When he was 16, Brian Butler encountered his dad at his worst, living on the edge, dirty, disheveled and drunk. “It hurt knowing that was my dad. How could someone bring himself to that level?” he said. “I told my mom I was through with him.”
Many painful years passed, and Butler eventually went into recovery, transforming from addict to highly regarded counselor, reaching out to scores of people at the Loaves & Fishes complex, where Clean and Sober has its office.
“Doug set footprints out for everybody to walk in,” said Denise Manchester, a 34-year-old recovering addict.
As part of his recovery, Butler eventually tracked down Carol, and they began talking regularly. He invited her to a Clean and Sober banquet, where he made a heartfelt speech. She saw the impact he had on others.
“I was totally overwhelmed,” she said. “The closeness that these people have. They are so loyal to each other. They are what families should be.”
Protective of his mother, Brian Butler attended the banquet, too, but he wasn’t so easily moved.
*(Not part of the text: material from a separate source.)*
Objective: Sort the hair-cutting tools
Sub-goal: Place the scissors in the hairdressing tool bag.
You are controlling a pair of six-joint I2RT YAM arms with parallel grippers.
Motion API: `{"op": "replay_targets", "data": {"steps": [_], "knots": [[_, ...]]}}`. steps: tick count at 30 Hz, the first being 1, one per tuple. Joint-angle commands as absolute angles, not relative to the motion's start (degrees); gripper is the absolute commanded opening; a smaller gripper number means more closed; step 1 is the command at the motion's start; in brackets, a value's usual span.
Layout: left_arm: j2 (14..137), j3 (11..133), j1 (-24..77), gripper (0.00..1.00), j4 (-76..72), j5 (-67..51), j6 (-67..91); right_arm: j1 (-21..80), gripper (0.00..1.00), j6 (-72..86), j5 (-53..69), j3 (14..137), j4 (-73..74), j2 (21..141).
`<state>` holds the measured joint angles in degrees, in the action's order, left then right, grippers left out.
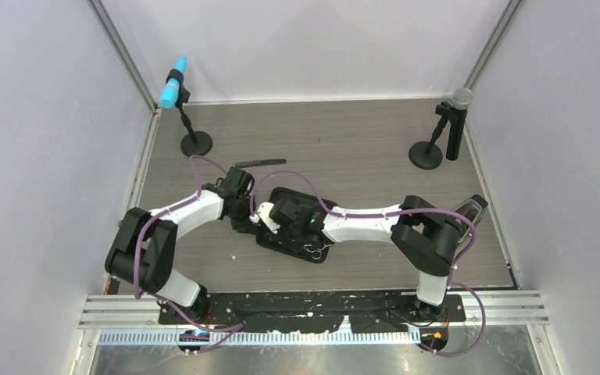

“That’s great,” he remembers thinking. “That’s a five-minute speech. Where were you for 15 years? If he had done his part, my mom wouldn’t have had to bust her ass working three jobs to put food on the table for me.”
Brian Butler says it was 18 months more before he let his guard down. By then, his parents were married and he was seeing his father as a reliable presence in his life who treated his mother with love and kindness.
Choking with emotion, Brian Butler said, “Just in the past three or four years, I saw in him what I have not seen in people I have known my whole life. His acceptance, his love and his passion for people who have no one to stand up for them.”
The son began stopping by his father’s office just to hang out.
Watching his father work, he learned to see homeless persons as individuals, complete with the raw emotions and trail of wreckage he knew firsthand.
At the time of Butler’s death, the son had also come full circle - from being disgusted with his father and putting him out of his life to embracing Butler’s compassionate side and wanting to be just like him.
“That’s why it’s hurting so much,” Brian Butler said shakily. “In a sense, we were just starting our lives together, and my mother was finally happy.”
Carol Butler says her husband’s life will inspire her as she faces the difficult times without him. With just a receptionist’s income, she fears she will not be able to afford the house they bought, but she is convinced that everything will work out.
“We had a perfect marriage. I fell in love with him all over again. He called me four or five times a day to say ‘I love you.’ Doug made me feel like I was the most special person in the world,” she said.
Last Friday, he made another one of those calls. All was good in Doug Butler’s life. His wife and son loved him. So many others admired him. His story was an ongoing inspiration.
Around noon, he felt deep pain in his chest that wouldn’t let up. This time, he was on top of the world. But there was no saving him.